About this task
The data must be transcribed exactly, with no line missing.

Dataset excerpts
####

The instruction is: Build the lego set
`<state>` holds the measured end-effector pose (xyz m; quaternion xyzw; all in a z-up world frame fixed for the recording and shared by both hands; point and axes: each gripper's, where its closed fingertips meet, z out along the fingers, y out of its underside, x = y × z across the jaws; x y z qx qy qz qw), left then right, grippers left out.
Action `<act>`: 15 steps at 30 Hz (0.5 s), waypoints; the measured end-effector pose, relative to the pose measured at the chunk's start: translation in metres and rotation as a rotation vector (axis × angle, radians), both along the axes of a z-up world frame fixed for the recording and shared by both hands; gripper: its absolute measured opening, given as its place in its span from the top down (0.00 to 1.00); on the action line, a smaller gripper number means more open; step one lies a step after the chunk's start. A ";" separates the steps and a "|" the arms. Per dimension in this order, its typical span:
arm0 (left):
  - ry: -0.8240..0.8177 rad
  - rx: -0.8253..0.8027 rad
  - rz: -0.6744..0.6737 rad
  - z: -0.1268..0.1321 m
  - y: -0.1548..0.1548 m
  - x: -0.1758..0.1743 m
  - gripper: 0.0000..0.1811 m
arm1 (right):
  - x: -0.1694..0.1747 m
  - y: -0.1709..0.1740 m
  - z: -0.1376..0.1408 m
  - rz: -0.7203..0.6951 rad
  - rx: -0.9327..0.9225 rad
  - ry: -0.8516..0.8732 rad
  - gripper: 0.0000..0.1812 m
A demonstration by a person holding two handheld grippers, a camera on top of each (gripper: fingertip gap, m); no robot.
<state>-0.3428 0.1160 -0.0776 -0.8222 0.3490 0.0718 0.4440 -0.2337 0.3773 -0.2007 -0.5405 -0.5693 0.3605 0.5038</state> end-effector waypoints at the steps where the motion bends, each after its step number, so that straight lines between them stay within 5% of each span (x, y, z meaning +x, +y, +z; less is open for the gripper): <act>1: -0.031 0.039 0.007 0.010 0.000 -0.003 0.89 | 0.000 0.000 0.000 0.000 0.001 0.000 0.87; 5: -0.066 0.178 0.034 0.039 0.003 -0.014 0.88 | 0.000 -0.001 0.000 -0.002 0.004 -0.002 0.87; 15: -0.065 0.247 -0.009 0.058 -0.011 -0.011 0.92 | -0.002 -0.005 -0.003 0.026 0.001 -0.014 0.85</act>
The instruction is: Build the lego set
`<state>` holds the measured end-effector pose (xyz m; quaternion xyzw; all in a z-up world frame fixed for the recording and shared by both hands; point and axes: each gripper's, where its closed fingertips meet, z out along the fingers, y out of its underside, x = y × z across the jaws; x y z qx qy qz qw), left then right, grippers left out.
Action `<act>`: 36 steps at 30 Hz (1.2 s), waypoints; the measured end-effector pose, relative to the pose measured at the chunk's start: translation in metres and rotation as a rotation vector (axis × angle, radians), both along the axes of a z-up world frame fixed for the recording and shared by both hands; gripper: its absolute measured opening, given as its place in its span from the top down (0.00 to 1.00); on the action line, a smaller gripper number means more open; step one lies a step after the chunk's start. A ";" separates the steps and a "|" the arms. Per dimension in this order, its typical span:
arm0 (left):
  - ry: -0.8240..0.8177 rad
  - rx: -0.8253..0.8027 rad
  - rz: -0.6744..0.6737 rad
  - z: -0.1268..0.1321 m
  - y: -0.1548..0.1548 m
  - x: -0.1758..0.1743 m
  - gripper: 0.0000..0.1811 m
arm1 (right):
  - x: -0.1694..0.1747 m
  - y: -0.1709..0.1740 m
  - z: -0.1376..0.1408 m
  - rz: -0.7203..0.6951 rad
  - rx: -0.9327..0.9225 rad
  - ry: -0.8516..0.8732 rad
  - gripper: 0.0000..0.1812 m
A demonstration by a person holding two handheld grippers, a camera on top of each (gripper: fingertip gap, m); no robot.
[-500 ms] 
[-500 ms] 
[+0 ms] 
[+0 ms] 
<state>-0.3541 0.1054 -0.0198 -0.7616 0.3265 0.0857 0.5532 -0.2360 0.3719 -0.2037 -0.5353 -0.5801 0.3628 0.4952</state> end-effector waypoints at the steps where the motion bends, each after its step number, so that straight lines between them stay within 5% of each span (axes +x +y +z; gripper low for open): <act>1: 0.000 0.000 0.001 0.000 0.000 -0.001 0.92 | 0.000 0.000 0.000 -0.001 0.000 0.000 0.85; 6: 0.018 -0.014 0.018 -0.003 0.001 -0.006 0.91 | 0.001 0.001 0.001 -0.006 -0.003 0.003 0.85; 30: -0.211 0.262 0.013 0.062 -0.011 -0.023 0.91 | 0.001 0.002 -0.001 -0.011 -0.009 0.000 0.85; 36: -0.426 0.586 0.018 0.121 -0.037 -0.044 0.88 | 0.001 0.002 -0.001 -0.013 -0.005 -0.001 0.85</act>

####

Solution for this exercise
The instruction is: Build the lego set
`<state>` holds the measured end-effector pose (xyz m; quaternion xyzw; all in a z-up world frame fixed for the recording and shared by both hands; point and axes: each gripper's, where its closed fingertips meet, z out along the fingers, y out of its underside, x = y × z across the jaws; x y z qx qy qz qw), left then right, grippers left out.
Action `<act>`: 15 steps at 30 Hz (0.5 s), waypoints; the measured end-effector pose, relative to the pose measured at the chunk's start: translation in metres and rotation as a rotation vector (axis × angle, radians), both along the axes of a z-up world frame fixed for the recording and shared by both hands; gripper: its absolute measured opening, given as its place in its span from the top down (0.00 to 1.00); on the action line, a smaller gripper number means more open; step one lies a step after the chunk's start. A ";" separates the steps and a "|" the arms. Per dimension in this order, its typical span:
arm0 (left):
  - ry: -0.8240..0.8177 rad
  - rx: -0.8253..0.8027 rad
  - rz: -0.6744..0.6737 rad
  - z: -0.1268..0.1321 m
  - y: -0.1548..0.1548 m
  - x: -0.1758..0.1743 m
  - gripper: 0.0000..0.1811 m
arm1 (right):
  - x: -0.1694..0.1747 m
  - y: -0.1709..0.1740 m
  - z: -0.1376..0.1408 m
  - rz: -0.7203..0.6951 rad
  - rx: -0.9327..0.9225 rad
  - ry: -0.8516..0.8732 rad
  - gripper: 0.0000..0.1812 m
A demonstration by a person holding two handheld grippers, a camera on top of each (gripper: fingertip gap, m); no robot.
<state>-0.3428 0.1160 -0.0776 -0.8222 0.3490 0.0718 0.4440 -0.2337 0.3773 -0.2007 -0.5405 -0.5693 0.3605 0.5038</state> end-effector waypoints at the steps where the motion bends, each after its step number, so that straight lines between them stay within 5% of each span (x, y, z meaning +x, +y, +z; less is open for the gripper): <act>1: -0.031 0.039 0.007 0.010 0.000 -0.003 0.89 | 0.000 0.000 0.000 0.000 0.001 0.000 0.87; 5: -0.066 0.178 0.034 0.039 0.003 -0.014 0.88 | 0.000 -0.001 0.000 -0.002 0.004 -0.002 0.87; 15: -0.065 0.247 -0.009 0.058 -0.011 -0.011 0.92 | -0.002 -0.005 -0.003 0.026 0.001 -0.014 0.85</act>
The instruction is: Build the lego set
`<state>` holds the measured end-effector pose (xyz m; quaternion xyzw; all in a z-up world frame fixed for the recording and shared by both hands; point and axes: each gripper's, where its closed fingertips meet, z out along the fingers, y out of its underside, x = y × z across the jaws; x y z qx qy qz qw), left then right, grippers left out.
Action `<act>`: 36 steps at 30 Hz (1.2 s), waypoints; the measured end-effector pose, relative to the pose measured at the chunk's start: translation in metres and rotation as a rotation vector (axis × angle, radians), both along the axes of a z-up world frame fixed for the recording and shared by both hands; gripper: its absolute measured opening, given as its place in its span from the top down (0.00 to 1.00); on the action line, a smaller gripper number means more open; step one lies a step after the chunk's start. A ";" separates the steps and a "|" the arms. Per dimension in this order, its typical span:
arm0 (left):
  - ry: -0.8240..0.8177 rad
  - rx: -0.8253..0.8027 rad
  - rz: -0.6744..0.6737 rad
  - z: -0.1268..0.1321 m
  - y: -0.1548..0.1548 m
  - x: -0.1758..0.1743 m
  - gripper: 0.0000..0.1811 m
arm1 (right):
  - x: -0.1694..0.1747 m
  - y: -0.1709..0.1740 m
  - z: -0.1376..0.1408 m
  - rz: -0.7203..0.6951 rad
  - rx: -0.9327..0.9225 rad
  - ry: -0.8516..0.8732 rad
  - gripper: 0.0000..0.1812 m
A demonstration by a person holding two handheld grippers, a camera on top of each (gripper: fingertip gap, m); no robot.
[-500 ms] 
[-500 ms] 
[+0 ms] 
[+0 ms] 
<state>-0.3541 0.1054 -0.0198 -0.7616 0.3265 0.0857 0.5532 -0.2360 0.3719 -0.2037 -0.5353 -0.5801 0.3628 0.4952</state> end-effector waypoints at the steps where the motion bends, each after its step number, so that straight lines between them stay within 5% of each span (axes +x +y +z; gripper low for open): <act>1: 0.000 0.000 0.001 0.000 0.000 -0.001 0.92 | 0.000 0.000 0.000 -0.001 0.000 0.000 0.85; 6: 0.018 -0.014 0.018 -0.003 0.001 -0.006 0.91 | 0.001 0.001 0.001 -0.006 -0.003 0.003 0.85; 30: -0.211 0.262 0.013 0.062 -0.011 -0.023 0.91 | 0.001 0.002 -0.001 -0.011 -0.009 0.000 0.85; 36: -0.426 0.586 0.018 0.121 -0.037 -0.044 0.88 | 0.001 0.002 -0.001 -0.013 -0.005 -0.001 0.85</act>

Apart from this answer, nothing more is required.